To do
Each line from the beginning of the entries below through the line that includes "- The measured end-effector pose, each" must be returned exactly as given.

(Data entries)
◇ ◇ ◇
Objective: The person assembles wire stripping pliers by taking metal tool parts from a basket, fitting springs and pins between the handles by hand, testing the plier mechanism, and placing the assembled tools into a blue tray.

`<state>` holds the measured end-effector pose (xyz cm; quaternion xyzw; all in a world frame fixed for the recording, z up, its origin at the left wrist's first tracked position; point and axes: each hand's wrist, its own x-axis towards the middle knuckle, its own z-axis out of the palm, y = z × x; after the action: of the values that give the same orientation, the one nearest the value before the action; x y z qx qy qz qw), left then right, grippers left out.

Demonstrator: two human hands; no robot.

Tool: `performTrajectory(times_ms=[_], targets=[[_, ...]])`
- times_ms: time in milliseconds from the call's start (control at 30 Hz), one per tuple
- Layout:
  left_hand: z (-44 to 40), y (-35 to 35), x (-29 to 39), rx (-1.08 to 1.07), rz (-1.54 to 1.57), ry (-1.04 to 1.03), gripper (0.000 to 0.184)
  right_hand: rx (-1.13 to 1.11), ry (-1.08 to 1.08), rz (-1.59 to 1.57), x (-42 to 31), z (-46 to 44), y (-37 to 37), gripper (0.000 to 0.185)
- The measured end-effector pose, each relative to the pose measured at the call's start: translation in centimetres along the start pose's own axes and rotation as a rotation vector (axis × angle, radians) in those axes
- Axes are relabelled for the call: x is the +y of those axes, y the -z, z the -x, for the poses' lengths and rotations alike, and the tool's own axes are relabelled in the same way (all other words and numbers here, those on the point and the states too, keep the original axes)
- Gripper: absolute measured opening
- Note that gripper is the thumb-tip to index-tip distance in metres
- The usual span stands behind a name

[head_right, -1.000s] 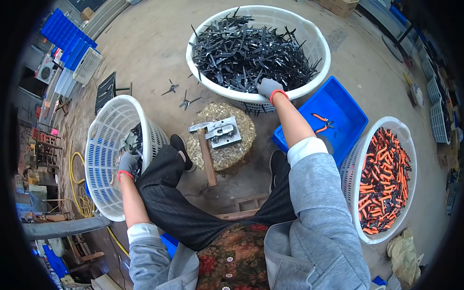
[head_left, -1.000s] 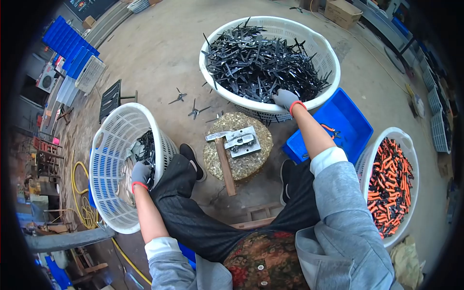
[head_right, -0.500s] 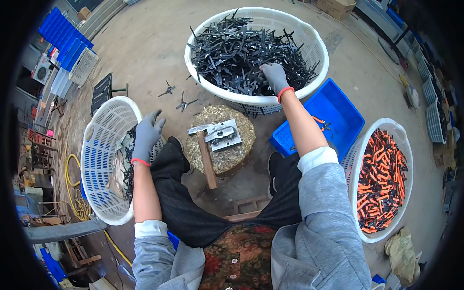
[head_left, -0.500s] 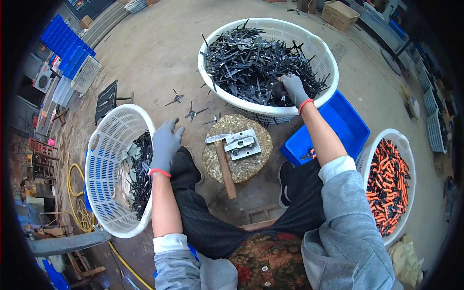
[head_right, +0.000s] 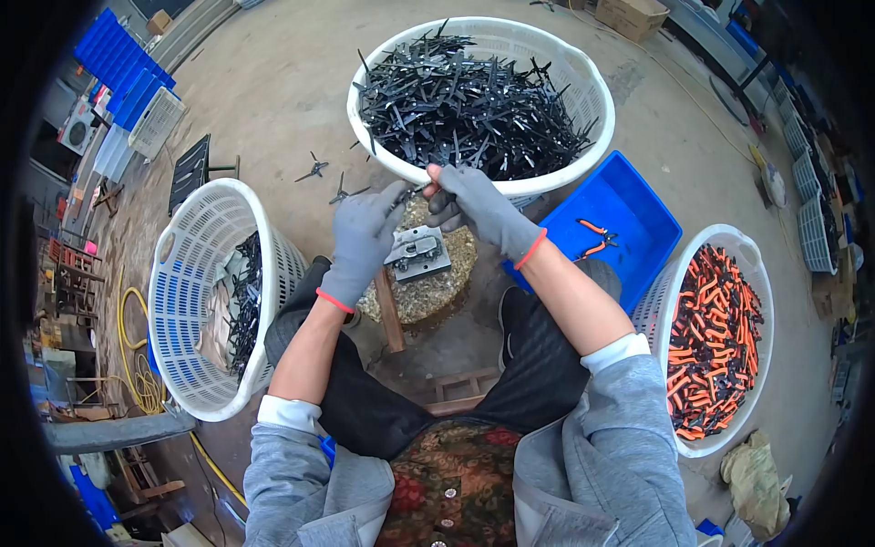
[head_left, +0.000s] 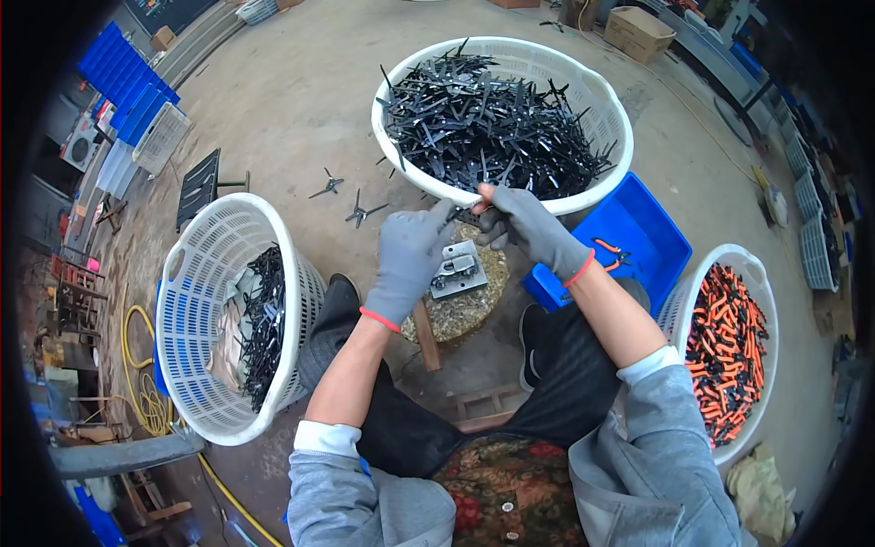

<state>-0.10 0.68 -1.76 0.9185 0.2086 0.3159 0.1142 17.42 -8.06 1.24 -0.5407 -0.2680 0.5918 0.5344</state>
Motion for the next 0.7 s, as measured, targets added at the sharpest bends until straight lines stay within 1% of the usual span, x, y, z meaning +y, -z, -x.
performTrajectory(times_ms=[33, 100, 133, 167, 200, 233, 267, 333, 367, 467, 500, 567, 600, 667, 700], targets=[[0.1, 0.1, 0.0, 0.018, 0.102, 0.08, 0.032, 0.053, 0.057, 0.094, 0.1, -0.4, 0.3, 0.029], [0.5, 0.1, 0.1, -0.039, 0.605, 0.517, 0.025, 0.162, 0.17, 0.287, 0.7, -1.7, 1.3, 0.036], [0.6, 0.1, 0.2, -0.066, 0.858, 0.733, 0.025, 0.147, 0.227, 0.389, 1.7, -2.2, 1.9, 0.038], [0.6, 0.3, -0.2, -0.091, 0.937, 0.765, 0.03, 0.132, 0.286, 0.493, 2.9, -3.0, 2.5, 0.04], [0.5, 0.5, -0.1, -0.078, 0.994, 0.769, 0.03, 0.117, 0.345, 0.596, 2.9, -3.0, 2.4, 0.042], [0.3, 0.9, 0.2, -0.065, 1.049, 0.775, 0.029, 0.031, 0.3, 0.729, 2.5, -1.9, 1.7, 0.046], [0.4, 1.1, 0.4, -0.052, 1.103, 0.782, 0.029, -0.064, 0.196, 0.508, 4.1, -1.9, 1.2, 0.046], [0.6, 1.2, 0.1, -0.135, 1.031, 0.739, 0.037, -0.148, 0.077, 0.413, 4.2, -0.3, -0.8, 0.047], [0.7, 1.2, 0.0, -0.177, 0.995, 0.716, 0.042, -0.155, 0.054, 0.313, 4.7, -0.3, -1.0, 0.047], [0.5, 1.9, 0.2, -0.211, 1.046, 0.753, 0.039, -0.15, 0.168, 0.321, 4.3, -0.5, -0.2, 0.047], [0.4, 2.1, 0.3, -0.25, 1.046, 0.784, 0.04, -0.13, 0.129, 0.304, 3.9, -0.5, 0.0, 0.045], [0.5, 2.4, 0.6, -0.331, 1.049, 0.846, 0.043, -0.06, 0.151, 0.211, 3.3, -0.7, 0.6, 0.044], [0.7, 2.4, 0.5, -0.393, 1.03, 0.813, 0.045, -0.025, 0.161, 0.165, 3.1, -0.7, 1.1, 0.044], [1.0, 2.7, 0.2, -0.514, 0.99, 0.743, 0.048, -0.117, 0.161, 0.056, 3.0, -0.4, 1.6, 0.046], [1.1, 2.5, 0.1, -0.509, 0.988, 0.723, 0.048, -0.153, 0.16, -0.012, 2.8, 0.2, 1.2, 0.047]])
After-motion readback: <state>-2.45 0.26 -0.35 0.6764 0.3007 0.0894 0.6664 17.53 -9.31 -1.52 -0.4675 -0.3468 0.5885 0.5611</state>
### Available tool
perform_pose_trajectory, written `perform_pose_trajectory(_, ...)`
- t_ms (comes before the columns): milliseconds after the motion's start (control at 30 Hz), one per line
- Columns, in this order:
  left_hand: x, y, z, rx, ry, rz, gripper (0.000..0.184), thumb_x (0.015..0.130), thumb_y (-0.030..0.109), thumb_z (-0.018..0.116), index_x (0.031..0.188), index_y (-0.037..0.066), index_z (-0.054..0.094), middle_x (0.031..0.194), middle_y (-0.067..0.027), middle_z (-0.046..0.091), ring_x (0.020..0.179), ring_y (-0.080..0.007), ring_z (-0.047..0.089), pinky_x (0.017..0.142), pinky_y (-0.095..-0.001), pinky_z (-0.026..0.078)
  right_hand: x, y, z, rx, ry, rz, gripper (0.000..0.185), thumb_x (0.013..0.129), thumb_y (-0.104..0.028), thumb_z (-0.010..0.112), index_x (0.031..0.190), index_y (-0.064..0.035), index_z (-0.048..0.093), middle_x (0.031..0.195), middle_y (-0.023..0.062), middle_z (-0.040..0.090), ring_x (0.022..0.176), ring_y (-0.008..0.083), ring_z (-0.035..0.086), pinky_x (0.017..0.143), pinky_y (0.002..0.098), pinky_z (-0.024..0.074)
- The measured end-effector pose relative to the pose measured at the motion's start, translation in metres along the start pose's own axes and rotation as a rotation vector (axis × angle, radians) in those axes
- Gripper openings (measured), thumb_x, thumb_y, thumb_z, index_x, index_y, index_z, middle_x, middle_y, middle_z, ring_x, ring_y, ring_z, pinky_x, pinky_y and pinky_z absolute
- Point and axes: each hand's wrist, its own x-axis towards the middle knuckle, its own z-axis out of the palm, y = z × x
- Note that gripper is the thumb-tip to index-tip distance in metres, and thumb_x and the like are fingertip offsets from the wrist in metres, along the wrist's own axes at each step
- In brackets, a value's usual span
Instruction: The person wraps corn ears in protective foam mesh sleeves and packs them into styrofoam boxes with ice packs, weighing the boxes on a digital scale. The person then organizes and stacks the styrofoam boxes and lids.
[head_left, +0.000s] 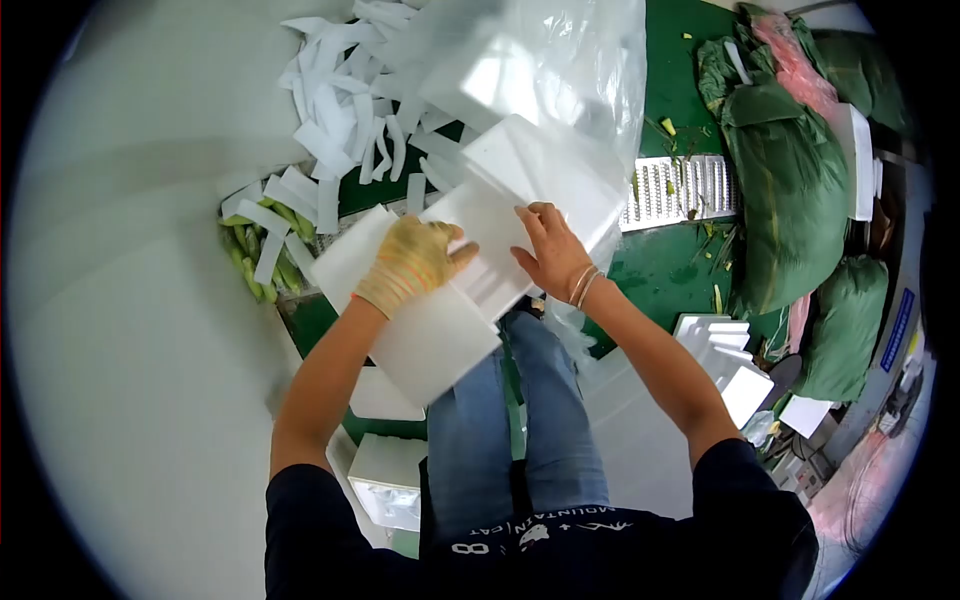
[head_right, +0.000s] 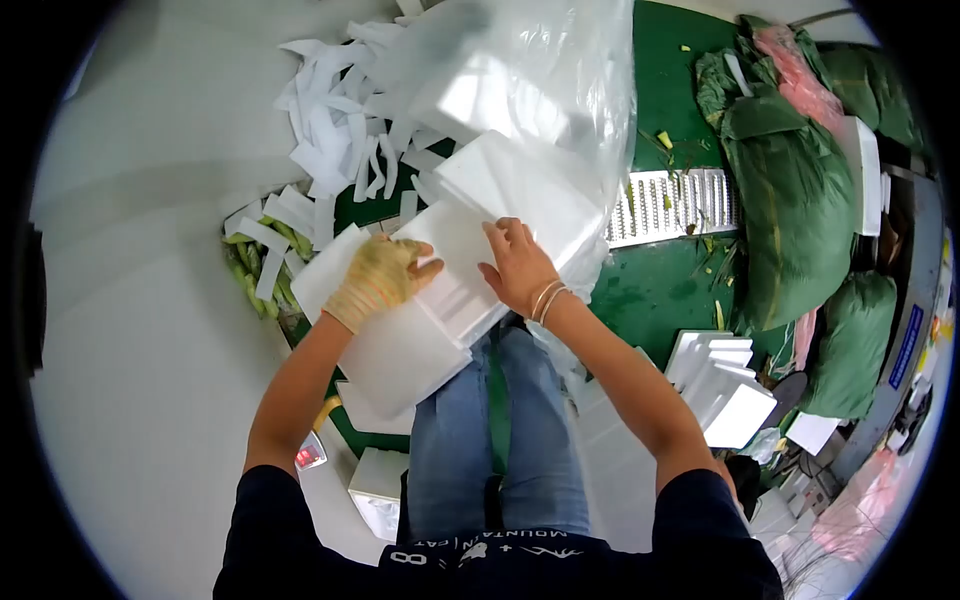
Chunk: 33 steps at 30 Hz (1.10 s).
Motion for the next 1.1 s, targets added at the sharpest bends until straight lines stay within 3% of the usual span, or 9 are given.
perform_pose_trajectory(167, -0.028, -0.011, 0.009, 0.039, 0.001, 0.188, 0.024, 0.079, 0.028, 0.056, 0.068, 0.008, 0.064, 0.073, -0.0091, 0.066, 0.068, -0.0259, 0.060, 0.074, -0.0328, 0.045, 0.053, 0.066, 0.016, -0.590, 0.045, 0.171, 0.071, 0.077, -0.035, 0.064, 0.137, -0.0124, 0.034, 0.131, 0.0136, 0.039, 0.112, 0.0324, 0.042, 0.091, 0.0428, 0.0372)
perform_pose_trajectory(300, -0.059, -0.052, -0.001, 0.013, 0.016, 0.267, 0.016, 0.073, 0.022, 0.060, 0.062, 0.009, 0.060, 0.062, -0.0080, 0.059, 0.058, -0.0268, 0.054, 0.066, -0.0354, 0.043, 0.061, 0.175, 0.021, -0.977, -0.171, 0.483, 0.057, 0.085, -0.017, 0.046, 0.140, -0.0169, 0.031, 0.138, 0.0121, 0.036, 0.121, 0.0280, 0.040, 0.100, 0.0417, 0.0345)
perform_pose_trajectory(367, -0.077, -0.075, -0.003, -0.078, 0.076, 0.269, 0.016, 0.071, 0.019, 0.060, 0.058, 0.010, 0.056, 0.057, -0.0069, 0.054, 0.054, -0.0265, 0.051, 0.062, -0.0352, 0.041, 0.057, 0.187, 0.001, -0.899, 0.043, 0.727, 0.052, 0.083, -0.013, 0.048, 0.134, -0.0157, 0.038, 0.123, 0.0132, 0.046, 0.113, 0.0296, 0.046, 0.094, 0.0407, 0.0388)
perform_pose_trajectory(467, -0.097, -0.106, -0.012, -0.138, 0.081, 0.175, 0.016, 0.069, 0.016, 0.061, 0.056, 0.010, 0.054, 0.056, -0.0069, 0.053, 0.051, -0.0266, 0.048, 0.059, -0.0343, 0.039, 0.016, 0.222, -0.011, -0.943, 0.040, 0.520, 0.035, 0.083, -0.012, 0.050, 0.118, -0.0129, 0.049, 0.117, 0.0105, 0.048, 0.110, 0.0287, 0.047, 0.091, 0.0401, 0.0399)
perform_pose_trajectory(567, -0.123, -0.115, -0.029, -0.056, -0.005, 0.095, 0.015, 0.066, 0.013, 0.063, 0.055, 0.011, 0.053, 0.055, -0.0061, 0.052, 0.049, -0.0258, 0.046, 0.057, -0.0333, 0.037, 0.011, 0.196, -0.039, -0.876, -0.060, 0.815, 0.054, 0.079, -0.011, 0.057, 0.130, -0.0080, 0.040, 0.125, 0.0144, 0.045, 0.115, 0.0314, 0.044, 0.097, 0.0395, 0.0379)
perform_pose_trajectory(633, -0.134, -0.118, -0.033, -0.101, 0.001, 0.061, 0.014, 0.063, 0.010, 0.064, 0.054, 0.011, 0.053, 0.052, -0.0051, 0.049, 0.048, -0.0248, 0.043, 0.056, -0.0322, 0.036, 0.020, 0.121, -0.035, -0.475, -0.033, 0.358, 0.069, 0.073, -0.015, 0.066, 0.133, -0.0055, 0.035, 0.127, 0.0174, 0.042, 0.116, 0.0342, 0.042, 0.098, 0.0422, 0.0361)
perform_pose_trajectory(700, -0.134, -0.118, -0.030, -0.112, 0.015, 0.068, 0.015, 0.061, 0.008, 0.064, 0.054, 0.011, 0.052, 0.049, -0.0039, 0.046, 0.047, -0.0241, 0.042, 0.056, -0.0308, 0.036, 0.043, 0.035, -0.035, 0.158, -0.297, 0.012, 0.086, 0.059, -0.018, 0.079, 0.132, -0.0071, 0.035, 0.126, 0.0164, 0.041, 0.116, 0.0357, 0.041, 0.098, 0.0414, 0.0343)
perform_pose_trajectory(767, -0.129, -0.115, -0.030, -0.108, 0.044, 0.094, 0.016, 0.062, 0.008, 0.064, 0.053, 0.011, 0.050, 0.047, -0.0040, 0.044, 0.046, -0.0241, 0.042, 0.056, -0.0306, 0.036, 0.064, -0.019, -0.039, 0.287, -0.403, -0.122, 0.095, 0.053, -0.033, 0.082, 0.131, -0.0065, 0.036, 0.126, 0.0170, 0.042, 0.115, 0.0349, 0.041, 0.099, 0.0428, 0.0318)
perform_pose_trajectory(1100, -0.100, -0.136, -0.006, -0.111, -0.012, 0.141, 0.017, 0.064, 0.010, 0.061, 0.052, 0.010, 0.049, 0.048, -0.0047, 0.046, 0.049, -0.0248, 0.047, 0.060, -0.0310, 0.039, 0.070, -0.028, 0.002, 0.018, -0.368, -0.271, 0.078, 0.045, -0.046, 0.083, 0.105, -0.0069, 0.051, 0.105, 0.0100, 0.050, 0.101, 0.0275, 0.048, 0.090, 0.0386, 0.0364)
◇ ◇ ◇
Final answer
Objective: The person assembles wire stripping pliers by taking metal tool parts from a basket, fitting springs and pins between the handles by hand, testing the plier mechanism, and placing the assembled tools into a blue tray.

`<state>` holds the measured end-effector pose (xyz cm; quaternion xyzw; all in a world frame fixed for the recording, z up, its origin at the left wrist's first tracked position; point and axes: each hand's wrist, its own x-axis towards the middle knuckle, its own z-axis out of the palm, y = z × x; after the action: of the values that give the same orientation, the one nearest the value before the action; x y z qx qy qz qw), left then right, grippers left out.

Demonstrator: two human hands; no robot.

Tool: `performTrajectory(times_ms=[_], targets=[[_, ...]])`
- times_ms: time in milliseconds from the call's start (control at 30 Hz), one per tuple
- Layout:
  left_hand: z (-44 to 40), y (-35 to 35), x (-29 to 39), rx (-1.08 to 1.07), rz (-1.54 to 1.57), ry (-1.04 to 1.03), gripper (0.000 to 0.184)
  right_hand: rx (-1.13 to 1.11), ry (-1.08 to 1.08), rz (-1.59 to 1.57), x (-42 to 31), z (-46 to 44), y (-37 to 37), gripper (0.000 to 0.185)
- The measured end-effector pose, each relative to the pose measured at the call's start: translation in centimetres along the start pose's own axes and rotation as a rotation vector (axis × angle, radians) in those axes

No more work is needed on this answer.